In the material below, the required lines run from the one containing "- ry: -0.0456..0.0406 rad" through the one containing "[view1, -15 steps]". Copy those lines exactly, ends included, and nothing else.

====

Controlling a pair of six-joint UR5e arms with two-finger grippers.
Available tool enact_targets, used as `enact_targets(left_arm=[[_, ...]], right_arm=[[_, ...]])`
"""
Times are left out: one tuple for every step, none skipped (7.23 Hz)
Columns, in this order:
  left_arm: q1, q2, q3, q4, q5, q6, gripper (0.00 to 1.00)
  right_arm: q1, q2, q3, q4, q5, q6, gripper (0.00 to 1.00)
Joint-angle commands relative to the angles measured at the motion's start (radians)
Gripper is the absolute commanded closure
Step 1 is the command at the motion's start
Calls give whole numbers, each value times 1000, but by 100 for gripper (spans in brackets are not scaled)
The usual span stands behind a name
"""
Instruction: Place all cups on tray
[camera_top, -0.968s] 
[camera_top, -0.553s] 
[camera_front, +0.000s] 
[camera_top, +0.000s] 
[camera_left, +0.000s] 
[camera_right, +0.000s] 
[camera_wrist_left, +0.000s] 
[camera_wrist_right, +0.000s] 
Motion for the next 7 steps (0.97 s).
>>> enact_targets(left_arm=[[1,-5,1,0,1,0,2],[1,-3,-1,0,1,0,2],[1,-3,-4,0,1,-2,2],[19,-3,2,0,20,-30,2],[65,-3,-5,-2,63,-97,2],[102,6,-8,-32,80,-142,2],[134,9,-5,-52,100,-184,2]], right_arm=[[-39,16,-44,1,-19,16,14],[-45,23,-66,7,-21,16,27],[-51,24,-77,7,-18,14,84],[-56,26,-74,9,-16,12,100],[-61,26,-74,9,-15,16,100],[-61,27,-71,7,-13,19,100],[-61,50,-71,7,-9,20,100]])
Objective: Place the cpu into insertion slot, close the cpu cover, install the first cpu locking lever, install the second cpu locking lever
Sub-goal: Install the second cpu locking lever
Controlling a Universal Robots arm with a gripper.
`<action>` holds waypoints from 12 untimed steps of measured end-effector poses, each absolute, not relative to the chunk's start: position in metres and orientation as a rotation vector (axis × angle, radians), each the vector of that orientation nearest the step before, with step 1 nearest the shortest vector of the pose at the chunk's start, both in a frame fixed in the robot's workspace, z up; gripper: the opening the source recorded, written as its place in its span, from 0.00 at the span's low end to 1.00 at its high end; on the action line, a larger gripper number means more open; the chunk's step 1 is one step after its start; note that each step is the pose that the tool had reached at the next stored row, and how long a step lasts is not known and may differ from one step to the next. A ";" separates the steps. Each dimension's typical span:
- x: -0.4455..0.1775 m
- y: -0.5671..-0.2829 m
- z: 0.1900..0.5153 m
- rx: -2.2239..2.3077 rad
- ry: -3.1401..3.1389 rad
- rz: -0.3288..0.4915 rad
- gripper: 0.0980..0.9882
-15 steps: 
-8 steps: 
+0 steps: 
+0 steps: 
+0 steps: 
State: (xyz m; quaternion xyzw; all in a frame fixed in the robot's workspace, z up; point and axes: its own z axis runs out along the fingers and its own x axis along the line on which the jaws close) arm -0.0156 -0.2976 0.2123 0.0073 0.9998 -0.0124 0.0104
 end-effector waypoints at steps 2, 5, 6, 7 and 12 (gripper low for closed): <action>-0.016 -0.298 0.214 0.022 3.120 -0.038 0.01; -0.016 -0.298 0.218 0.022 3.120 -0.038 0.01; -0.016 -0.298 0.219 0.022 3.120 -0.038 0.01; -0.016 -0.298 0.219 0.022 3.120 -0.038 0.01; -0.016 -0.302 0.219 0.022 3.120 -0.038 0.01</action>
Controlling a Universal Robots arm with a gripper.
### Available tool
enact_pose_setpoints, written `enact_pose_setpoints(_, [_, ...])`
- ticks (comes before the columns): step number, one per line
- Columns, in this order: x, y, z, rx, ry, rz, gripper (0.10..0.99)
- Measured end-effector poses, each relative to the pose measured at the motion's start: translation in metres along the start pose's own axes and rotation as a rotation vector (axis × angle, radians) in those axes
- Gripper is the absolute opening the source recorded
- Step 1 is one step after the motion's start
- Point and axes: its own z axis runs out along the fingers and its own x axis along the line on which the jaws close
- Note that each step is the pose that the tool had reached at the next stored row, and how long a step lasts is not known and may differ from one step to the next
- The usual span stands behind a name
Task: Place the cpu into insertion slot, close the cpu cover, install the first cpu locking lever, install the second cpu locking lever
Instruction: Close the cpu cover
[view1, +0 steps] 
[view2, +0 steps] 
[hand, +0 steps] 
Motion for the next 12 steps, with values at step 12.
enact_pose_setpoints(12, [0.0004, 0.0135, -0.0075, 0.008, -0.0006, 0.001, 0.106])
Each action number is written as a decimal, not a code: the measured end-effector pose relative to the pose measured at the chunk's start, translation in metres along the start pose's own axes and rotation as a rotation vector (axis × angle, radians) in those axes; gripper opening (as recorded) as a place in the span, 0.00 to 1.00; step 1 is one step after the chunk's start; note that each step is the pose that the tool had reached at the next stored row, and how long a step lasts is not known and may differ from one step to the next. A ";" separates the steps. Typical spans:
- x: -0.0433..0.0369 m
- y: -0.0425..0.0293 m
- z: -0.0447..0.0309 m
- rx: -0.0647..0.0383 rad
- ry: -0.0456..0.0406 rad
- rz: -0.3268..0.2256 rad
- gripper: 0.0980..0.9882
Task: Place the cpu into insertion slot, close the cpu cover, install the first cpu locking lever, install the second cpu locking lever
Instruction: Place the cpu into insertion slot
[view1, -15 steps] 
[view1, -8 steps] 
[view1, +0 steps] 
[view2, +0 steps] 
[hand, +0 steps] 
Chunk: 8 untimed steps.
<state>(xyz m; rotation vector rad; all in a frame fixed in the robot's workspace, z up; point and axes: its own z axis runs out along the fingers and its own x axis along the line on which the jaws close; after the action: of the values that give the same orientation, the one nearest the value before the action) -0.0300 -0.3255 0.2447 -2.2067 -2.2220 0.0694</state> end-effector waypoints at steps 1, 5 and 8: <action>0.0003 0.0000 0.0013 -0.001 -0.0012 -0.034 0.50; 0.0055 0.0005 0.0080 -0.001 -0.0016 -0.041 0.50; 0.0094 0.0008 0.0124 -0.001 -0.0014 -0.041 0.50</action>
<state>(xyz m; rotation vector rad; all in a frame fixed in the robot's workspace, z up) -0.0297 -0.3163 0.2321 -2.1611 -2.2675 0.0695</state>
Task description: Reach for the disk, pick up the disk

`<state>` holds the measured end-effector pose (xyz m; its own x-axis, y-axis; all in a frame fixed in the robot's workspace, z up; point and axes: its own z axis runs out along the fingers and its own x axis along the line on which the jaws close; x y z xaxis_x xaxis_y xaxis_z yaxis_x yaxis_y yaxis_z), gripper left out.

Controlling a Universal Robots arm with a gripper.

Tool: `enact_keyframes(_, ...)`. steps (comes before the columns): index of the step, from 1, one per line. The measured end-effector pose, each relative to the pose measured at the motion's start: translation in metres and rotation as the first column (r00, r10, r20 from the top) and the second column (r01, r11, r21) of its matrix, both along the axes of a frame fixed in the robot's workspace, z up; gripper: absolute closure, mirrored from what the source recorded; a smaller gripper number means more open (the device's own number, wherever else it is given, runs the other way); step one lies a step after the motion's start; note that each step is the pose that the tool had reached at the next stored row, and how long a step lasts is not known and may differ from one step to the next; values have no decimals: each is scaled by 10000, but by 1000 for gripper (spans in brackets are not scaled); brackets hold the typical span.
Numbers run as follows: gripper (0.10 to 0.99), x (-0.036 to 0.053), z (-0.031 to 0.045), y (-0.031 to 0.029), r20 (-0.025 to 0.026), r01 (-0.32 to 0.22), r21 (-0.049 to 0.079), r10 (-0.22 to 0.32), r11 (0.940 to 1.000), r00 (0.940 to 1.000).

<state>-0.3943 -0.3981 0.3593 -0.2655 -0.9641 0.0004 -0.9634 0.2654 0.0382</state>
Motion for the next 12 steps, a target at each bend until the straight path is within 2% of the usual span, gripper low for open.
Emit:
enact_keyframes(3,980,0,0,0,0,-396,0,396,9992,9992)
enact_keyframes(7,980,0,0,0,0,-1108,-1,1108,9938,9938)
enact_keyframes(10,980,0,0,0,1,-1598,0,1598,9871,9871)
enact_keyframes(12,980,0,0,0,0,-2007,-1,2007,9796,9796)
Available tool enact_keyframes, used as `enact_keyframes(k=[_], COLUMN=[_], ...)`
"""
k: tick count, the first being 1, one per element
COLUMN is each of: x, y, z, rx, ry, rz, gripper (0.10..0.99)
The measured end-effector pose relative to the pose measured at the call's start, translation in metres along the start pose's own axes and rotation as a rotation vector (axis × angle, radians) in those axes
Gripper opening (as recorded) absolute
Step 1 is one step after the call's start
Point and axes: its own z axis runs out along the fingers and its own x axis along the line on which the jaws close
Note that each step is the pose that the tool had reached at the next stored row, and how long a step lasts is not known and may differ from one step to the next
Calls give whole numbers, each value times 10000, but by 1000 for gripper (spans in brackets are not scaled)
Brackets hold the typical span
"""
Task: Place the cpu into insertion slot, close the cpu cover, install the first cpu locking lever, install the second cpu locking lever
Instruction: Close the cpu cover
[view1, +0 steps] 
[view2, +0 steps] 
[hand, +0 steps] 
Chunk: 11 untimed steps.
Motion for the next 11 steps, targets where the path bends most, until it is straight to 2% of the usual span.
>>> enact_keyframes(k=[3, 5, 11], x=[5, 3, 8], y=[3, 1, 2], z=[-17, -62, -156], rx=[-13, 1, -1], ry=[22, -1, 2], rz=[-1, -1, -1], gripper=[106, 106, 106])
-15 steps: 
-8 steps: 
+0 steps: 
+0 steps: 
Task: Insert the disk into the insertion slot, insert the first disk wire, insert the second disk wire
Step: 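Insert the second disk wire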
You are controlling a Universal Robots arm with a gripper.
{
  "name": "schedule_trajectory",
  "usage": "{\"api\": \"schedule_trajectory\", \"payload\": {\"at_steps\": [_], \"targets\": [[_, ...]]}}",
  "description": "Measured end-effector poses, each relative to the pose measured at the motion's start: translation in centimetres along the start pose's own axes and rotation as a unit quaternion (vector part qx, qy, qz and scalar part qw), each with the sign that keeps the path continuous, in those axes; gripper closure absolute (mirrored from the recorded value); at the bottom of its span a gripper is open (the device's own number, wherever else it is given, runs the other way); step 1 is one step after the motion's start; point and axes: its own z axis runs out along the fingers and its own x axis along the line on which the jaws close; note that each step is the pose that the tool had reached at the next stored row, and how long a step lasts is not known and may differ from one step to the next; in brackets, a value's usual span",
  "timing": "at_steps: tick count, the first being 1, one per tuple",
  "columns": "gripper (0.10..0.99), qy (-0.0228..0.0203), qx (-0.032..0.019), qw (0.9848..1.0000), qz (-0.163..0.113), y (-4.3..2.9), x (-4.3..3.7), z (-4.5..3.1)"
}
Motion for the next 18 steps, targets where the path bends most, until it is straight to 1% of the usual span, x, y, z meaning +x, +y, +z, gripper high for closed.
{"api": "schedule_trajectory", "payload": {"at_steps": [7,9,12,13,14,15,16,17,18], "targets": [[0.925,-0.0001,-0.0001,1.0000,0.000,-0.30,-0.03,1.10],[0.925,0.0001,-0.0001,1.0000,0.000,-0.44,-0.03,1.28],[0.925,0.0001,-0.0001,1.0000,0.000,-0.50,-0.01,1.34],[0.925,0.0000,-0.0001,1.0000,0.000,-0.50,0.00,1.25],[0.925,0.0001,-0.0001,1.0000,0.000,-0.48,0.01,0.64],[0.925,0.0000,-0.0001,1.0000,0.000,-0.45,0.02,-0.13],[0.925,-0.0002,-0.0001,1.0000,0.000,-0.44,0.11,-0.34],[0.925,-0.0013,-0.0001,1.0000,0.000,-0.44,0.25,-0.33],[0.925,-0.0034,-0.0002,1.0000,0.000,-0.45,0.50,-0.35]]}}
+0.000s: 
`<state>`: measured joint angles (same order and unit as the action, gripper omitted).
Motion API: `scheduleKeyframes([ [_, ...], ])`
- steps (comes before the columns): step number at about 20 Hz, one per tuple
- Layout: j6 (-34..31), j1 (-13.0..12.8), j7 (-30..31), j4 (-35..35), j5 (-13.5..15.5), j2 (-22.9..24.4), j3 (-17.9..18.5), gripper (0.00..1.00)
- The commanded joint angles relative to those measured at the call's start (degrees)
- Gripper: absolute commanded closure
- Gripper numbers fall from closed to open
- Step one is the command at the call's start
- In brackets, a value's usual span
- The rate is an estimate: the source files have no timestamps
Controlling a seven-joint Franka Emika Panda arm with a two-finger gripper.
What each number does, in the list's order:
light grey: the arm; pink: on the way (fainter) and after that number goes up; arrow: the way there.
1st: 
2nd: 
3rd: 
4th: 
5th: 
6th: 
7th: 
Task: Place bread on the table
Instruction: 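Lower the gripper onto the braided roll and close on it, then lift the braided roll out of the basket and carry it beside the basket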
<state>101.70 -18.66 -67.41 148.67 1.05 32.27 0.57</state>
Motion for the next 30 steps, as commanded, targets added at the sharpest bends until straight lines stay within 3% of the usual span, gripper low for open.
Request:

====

* _Result for this task_
- ry: -0.0456..0.0406 rad
- rz: -0.3268..0.2256 rad
- gripper: 0.0980..0.9882
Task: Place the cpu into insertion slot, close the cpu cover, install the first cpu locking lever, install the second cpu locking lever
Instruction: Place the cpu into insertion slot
[view1, -15 steps] 

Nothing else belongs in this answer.